Frequent Strombolian explosions continued through December 2019 within the VOR-BN, NEC, and NSEC Craters with sporadic ash emissions observed in the VOR-BN and NEC. On 6 December, Strombolian explosions increased in the NSEC; webcam images showed incandescent pyroclastic material ejected above the crater rim. On the morning of 6 December a lava flow was observed from the base of the scoria cone in the VOR Crater that traveled toward the adjacent Bocca Nuova Crater. INGV reported that a new vent opened on the side of the saddle cone (NSEC) on 11 December and produced explosions until 14 December.

Activity during January-March 2020. On 9 January 2020 an aerial flight organized by RAI Linea Bianca and the state police showed the VOR Crater continuing to produce lava that was flowing over the crater rim into the BN Crater with some explosive activity in the scoria cone. Explosive Strombolian activity produced strong and distinct SO2 plumes (figure 291) and ash emissions through March, according to the weekly INGV reports, VONA notices, and satellite imagery. Several ash emissions during 21-22 January rose from the vent that opened on 11 December. According to INGV’s weekly bulletin for 21-26 January, the scoria cone in the VOR crater produced Strombolian explosions that increased in frequency and contributed to rapid cone growth, particularly the N part of the cone. Lava traveled down the S flank of the cone and into the adjacent Bocca Nuova Crater, filling the E crater (BN-2) (figure 292). The NEC had discontinuous Strombolian activity and periodic, diffuse ash emissions.

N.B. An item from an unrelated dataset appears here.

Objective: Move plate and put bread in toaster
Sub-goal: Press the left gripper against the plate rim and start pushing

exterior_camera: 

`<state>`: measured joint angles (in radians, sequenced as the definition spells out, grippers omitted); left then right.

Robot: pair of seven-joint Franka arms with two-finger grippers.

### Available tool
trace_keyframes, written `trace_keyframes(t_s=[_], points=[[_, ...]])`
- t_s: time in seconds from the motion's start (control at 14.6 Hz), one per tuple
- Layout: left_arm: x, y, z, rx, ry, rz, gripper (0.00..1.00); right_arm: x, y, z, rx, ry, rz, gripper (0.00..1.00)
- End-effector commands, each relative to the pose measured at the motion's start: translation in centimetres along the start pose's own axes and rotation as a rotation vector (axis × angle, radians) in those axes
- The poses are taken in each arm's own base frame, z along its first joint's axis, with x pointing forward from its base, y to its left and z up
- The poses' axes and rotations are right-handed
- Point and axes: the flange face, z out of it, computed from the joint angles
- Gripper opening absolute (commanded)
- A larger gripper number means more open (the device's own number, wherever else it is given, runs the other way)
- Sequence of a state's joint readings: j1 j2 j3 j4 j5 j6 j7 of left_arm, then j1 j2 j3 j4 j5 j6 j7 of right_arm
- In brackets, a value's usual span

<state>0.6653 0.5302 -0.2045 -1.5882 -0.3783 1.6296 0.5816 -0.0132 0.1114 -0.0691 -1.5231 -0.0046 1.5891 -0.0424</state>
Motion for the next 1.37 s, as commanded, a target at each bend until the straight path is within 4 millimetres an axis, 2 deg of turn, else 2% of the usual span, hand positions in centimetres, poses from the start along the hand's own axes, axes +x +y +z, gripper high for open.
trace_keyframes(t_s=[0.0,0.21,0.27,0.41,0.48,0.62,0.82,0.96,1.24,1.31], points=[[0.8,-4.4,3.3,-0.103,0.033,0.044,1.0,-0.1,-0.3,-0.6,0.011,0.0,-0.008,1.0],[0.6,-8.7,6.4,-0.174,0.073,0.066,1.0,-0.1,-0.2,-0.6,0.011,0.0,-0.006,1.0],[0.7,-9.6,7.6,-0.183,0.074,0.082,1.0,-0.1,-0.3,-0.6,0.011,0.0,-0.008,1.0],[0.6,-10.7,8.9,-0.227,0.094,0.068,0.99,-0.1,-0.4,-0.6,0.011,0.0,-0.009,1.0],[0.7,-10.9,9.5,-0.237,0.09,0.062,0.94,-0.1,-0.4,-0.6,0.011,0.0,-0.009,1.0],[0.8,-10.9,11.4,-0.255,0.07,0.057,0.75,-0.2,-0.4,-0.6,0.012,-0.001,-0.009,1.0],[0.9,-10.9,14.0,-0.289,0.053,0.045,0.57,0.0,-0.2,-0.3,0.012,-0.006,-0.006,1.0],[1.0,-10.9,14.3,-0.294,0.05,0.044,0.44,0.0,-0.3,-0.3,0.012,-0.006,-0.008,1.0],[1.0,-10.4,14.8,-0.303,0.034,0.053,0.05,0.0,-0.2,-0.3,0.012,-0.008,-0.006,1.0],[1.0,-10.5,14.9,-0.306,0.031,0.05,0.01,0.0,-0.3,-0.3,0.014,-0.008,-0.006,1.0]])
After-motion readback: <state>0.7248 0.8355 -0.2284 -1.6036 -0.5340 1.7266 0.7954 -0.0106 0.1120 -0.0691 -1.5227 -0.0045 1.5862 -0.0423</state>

Figure (see Caption) Figure 291. Distinct SO2 plumes drifting in multiple directions from Etna were visible in satellite imagery as Strombolian activity continued through March 2020. Top left: 21 January 2020. Top right: 2 February 2020. Bottom left: 10 March 2020. Bottom right: 19 March 2020. Captured by the TROPOMI instrument on the Sentinel 5P satellite, courtesy of NASA Global Sulfur Dioxide Monitoring Page.
Figure (see Caption) Figure 292. a) A map of the lava field at Etna showing cooled flows (yellow) and active flows (red). The base of the scoria cone is outlined in black while the crater rim is outlined in red. b) Thermal image of the Bocca Nuova and Voragine Craters. The bright orange is the warmest temperature measure in the flow. Courtesy of INGV, photos by Laboratorio di Cartografia FlyeEye Team (Report 10/2020, ETNA, Bollettino Settimanale, 24/02/2020 - 01/03/2020, data emissione 03/03/2020).

Strombolian explosions continued into February 2020, accompanied by ash emissions and lava flows from the previous months (figure 293). During 17-23 February, INGV reported that some subsidence was observed in the central portion of the Bocca Nuova Crater. During 24 February to 1 March, the Strombolian explosions ejected lava from the VOR Crater up to 150-200 m above the vent as bombs fell on the W edge of the VOR crater rim (figure 294). Lava flows continued to move into the W part of the Bocca Nuova Crater.

Figure (see Caption) Figure 293. Webcam images of A) Strombolian activity and B) effusive activity fed by the scoria cone grown inside the VOR Crater at Etna taken on 1 February 2020. C) Thermal image of the lava field produced by the VOR Crater taken by L. Lodato on 3 February (bottom left). Image of BN-1 taken by F. Ciancitto on 3 February in the summit area (bottom right). Courtesy of INGV; Report 06/2020, ETNA, Bollettino Settimanale, 27/01/2020 - 02/02/2020, data emissione 04/02/2020 (top) and Report 07/2020, ETNA, Bollettino Settimanale, 03/02/2020 - 09/02/2020, data emissione 11/02/2020 (bottom).
Figure (see Caption) Figure 294. Photos of the VOR intra-crater scoria cone at Etna: a) Strombolian activity resumed on 25 February 2020 from the SW edge of BN taken by B. Behncke; b) weak Strombolian activity from the vent at the base N of the cone on 29 February 2020 from the W edge of VOR taken by V. Greco; c) old vent present at the base N of the cone, taken on 17 February 2020 from the E edge of VOR taken by B. Behncke; d) view of the flank of the cone, taken on 24 February 2020 from the W edge of VOR taken by F. Ciancitto. Courtesy of INGV (Report 10/2020, ETNA, Bollettino Settimanale, 24/02/2020 - 01/03/2020, data emissione 03/03/2020).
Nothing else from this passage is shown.